4. Switching Costs: MODERATE
Once hospitals adopt Ambu's display units, there are modest switching costs associated with training, workflow integration, and inventory management. The standardization of display platforms across multiple scope types increases system-level switching costs.
5. Cornered Resource: MODERATE
Ambu has a 10-year head start on competitors, having introduced the first single-use bronchoscope in 2009; the company is now on its 4th-generation technology platform. This accumulated know-how, clinical data, and manufacturing expertise represents a cornered resource—though not an insurmountable one for well-funded competitors.
6. Process Power: DEVELOPING
Ambu's modular development approach and rapid iteration capability represent emerging process power. Our modular development approach and rapid implementation of user input mean you can count on the latest technology. Discover how our modular design approach, close collaboration with clinical specialists and single-use expertise enable us to develop high-quality innovations rapidly.
7. Branding: STRONG IN LEGACY, DEVELOPING IN ENDOSCOPY
The "Ambu Bag" brand carries enormous equity in emergency medicine. In single-use endoscopy, Ambu is building brand recognition as the category pioneer and innovation leader.
XII. Bull vs. Bear Case
The Bull Case
1. Structural Tailwinds Persist
Regulatory pressure on reusable endoscopes shows no signs of abating. The FDA's concerns about contamination, combined with growing awareness among healthcare providers and patients, create durable demand drivers.
2. Market Expansion Opportunity
The global disposable endoscopes market was valued at USD 1.9 billion in 2024 and is expected to reach USD 8.5 billion in 2034, growing at a CAGR of 16.4% during the forecast period. If Ambu maintains significant market share in a rapidly expanding category, revenue growth could be substantial.
3. First-Mover and Scale Advantages
Ambu A/S is a leading player in the global disposable endoscopes market due to its strong product lineup, ongoing innovation, and strategic regulatory progress. The company offers a broad range of single-use endoscopes for pulmonary, gastrointestinal, urology, and ENT applications, meeting diverse clinical needs across multiple specialties. Ambu's consistent focus on organic growth, including new product launches and regulatory approvals, has reinforced its market leadership.

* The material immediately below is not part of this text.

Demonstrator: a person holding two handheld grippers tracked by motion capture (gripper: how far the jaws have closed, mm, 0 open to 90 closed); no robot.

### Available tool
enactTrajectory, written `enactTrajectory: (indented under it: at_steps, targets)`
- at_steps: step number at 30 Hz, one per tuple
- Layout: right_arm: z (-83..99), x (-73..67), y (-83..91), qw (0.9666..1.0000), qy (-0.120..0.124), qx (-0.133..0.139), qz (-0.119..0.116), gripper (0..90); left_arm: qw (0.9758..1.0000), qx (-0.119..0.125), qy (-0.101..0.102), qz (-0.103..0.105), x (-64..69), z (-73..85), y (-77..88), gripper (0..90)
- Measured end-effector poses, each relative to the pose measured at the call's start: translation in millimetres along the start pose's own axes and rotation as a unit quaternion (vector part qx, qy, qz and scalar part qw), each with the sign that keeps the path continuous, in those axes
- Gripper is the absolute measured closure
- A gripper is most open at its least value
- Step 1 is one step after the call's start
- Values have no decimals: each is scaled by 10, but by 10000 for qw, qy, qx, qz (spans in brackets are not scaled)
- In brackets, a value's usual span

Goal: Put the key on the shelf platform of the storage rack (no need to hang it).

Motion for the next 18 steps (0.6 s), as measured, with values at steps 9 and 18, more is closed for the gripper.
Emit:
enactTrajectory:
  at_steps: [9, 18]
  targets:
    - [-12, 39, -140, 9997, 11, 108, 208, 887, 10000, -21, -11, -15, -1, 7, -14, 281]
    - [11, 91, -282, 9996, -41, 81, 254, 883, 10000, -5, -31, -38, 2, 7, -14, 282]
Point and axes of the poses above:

4. Margin Expansion Potential
As manufacturing scales and the product mix shifts toward higher-value GI endoscopes, gross margins could expand. The transition from investment phase to harvesting phase could drive significant EBIT margin improvement.
The Bear Case
1. Competitive Response from Incumbents
Large incumbents have deep resources. In the Single-Use Flexible Endoscope Market, top players such as OTU Medical, KARL STORZ, COOPERSURGICAL, Olympus Corporation, HOYA Corporation, Ambu A/S, obp Surgical Corporation, Flexicare Medical Limited, Welch Allyn (Hill Rom), and Boston Scientific Corporation compete fiercely through continual innovation, product diversification, and strategic collaborations. If Olympus, Fujifilm, or Boston Scientific commit fully to single-use, Ambu could face formidable competition.
2. Price Pressure
Despite eliminating reprocessing costs, single-use endoscopes often present higher per-procedure expenses, especially in high-volume departments such as GI suites. As competition intensifies, price pressure could compress margins.

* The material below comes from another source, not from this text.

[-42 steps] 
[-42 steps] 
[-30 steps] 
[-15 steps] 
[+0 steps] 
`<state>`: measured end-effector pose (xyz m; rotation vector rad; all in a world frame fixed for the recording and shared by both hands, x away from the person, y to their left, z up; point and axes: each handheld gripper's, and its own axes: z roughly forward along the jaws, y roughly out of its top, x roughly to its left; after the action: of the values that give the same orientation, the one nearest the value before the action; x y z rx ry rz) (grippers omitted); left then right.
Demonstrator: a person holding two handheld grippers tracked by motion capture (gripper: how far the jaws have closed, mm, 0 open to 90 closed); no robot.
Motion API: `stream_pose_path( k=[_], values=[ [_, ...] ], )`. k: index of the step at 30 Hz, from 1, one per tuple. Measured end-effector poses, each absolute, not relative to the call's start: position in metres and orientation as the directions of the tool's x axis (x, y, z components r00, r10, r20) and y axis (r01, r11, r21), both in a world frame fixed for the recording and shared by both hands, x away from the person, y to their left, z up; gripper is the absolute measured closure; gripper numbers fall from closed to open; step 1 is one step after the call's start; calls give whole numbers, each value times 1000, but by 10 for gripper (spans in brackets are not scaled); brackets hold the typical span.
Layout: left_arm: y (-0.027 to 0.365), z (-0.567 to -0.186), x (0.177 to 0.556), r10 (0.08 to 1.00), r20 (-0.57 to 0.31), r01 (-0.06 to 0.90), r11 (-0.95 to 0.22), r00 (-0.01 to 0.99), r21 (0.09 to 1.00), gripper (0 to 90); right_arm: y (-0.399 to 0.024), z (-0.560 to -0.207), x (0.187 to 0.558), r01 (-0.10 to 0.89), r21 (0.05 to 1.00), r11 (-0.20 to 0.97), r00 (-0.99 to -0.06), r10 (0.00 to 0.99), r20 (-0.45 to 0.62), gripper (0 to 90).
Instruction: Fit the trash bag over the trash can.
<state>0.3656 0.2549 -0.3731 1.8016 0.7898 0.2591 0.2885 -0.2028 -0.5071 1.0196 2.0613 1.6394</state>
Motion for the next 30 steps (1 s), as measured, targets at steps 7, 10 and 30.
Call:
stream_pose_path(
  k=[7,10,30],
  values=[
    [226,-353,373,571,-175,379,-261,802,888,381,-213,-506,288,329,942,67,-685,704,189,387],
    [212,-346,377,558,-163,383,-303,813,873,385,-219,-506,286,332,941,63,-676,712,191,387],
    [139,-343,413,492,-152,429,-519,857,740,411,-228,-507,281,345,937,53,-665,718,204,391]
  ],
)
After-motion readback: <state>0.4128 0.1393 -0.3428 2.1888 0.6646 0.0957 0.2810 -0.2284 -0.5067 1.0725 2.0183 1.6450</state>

3. Execution Risk in GI Market
The GI market represents Ambu's largest growth opportunity but also its greatest challenge. GI procedures are more complex than pulmonary applications, and physician adoption in this segment may be slower than in bronchoscopy.
4. Environmental Pushback
These scopes are also facing backlash from different medical societies throughout Europe. There are many ongoing "green endoscopy" campaigns in western Europe to forbid hospitals from acquiring single-use scopes out of fear of plastic pollution. The most famous of these campaigns are run by the British Society of Gastroenterology (BSG), Joint Accreditation Group (JAG), and Centre for Sustainable Health (CSH) to minimize the environmental effect of endoscopy in general.
XIII. Key Performance Indicators to Monitor
For investors tracking Ambu's progress, three KPIs warrant particular attention:
1. Endoscopy Segment Organic Growth Rate
This metric captures the core growth engine of the business, stripping out currency effects and acquisitions. The fiscal year 2024/25 organic growth of 13.1% provides a baseline; sustained double-digit growth would validate the market expansion thesis.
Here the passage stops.